ついでに増田君が止めたのか、ごっち君の挨拶も服装も普段と一緒だった。
「無事に終わりそうで、感謝しています」
「こちらこそ、ありがとうございました。とても楽しかったです」
松岡さんのお礼に、こちらもにこやかに応じる。
「ところで、嶋本さんは今日はお出かけなんですか」
続けて松岡さんに尋ねられた。予想していたことだ。
私の視界に、ごっち君の心配そうな顔が入る。デートの予定でもあるように思われたのかも。

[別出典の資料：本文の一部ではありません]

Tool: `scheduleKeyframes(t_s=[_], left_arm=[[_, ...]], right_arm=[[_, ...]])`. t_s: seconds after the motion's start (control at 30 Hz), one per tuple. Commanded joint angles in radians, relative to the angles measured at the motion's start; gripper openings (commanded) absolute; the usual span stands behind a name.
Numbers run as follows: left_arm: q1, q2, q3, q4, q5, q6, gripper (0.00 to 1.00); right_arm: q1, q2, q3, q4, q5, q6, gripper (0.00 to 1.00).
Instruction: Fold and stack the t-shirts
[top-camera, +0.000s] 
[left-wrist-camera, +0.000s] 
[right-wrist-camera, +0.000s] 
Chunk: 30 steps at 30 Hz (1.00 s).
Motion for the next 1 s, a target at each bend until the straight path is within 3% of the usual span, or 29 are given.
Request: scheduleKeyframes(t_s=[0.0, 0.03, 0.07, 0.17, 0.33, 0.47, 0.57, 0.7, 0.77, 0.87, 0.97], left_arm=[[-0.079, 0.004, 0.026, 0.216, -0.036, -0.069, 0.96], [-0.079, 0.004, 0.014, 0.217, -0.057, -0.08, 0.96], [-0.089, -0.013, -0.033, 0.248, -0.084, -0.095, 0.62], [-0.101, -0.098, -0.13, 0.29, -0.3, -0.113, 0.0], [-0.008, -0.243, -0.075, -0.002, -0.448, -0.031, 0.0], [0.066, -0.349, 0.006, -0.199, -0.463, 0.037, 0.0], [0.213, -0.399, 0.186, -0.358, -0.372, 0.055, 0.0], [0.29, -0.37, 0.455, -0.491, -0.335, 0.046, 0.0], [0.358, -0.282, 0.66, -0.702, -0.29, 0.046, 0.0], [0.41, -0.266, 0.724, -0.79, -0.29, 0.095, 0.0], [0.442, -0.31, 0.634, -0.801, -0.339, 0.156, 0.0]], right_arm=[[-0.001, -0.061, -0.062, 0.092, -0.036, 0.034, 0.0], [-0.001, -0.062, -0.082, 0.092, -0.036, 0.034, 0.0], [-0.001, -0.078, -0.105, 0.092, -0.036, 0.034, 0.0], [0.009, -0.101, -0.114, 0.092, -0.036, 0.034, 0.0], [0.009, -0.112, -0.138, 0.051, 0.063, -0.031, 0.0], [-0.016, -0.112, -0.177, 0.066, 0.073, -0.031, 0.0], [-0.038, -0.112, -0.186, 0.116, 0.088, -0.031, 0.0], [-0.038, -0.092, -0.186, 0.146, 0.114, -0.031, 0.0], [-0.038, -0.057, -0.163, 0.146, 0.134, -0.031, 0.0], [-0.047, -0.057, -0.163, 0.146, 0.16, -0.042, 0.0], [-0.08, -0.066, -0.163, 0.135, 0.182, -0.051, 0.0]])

「本当に。皐月ちゃん、だいたいいつもジーンズのズボンなんですよ」
由加ちゃんが言い足す。
ミントグリーンのフレアスカート。
私は、昨日買ったものを身につけ、白いカーディガンを羽織ってきた。
「いいえ、別に何も予定はないです。今日でこのアルバイトも最後なので、少し違う服装にしてみました。それだけですよ」
私の言葉に、ごっち君が安堵するのが分かった。
そう。ちょっと違うところを見せたかったのだと思う。
私も違うキャラクターになってみた、のかな。
「ふーん、そうなんだ」
由加ちゃんをはじめ、増田君も松岡さんも何となく腑に落ちないような声を出す。
私は曖昧に笑って、ごっち君の方を見たら、目が合った。
何か通じたかも。
「組み合わせを決めましょうか」
松岡さんがいつものように話す。すると、ごっち君が言った。
「あの、すみません。今日は僕のわがまま聞いてもらってもいいですか」
わがままって、一体何?
みんながごっち君に注目する。
「ごっち、どうしたの?」
予想のつかない言葉だったのは増田君も同じらしく、驚いたように訊く。
「どうもしないんだけど、あの……」
ごっち君はなかなか続きを話さない。松岡さんが促す。
「何でも言ってくれて構わないよ。最後だし」
「はい。最後だから、お願いしたいのですが」
真剣な表情で、ごっち君は告げた。
「今日は嶋本さんと二人で配っていいですか。お願いしますっ」
深々と頭を下げるので、全員の前に沈黙が落ちる。
「僕の方は別にいいけど、あの、嶋本さんは?」
松岡さんに尋ねられたとき、私の答えははっきりしていた。
「私も……」
頬が熱い。
「私も向後君と一緒がいいです」
それからのことは、何だか恥ずかしい。
みんなの妙なまなざしを受けつつ、私とごっち君はチラシを配りに行く。
駅のなかの小さな空間の、ほんのひとときの時間。
それは、宇宙という大きな空間の、悠久の時間につながっているとどこかで感じられた。
配り終えて戻ると、由加ちゃんが「先に帰る」と言い出す。
「え、今日も何か用事があるの?」
「用事があるのはそっちでしょ。二人でご飯食べて帰るんじゃない?」
「え?」
「そうだよな。俺も早く帰ろう」
増田君が由加ちゃんに加勢する。
「ええっ?」
私とごっち君は顔を見合わせる。
「そ、そういうことなので、一緒にご飯食べてもらえますか」
ごっち君の緊張した問いかけに、私は神妙に返事をした。
「は、はい」
二人とも初めてのデート。
西口のレストランでご飯を食べて、いろいろ話した。
十九歳の誕生日も、一緒にお祝いしてもらった。それからもよく会うようになった。
会うたびにいいところが見えてくる人って、いるものなんだな。
諦めかけていた春のうちに。
きっかけはサークルではなく、ほんの数日間のアルバイト。
私は思いがけず、ちょっと不思議な、それでいてかけがえのない人に出会っていた。
駅の片隅で。あるいは宇宙の片隅で。
最後までお読みいただきまして、どうもありがとうございました。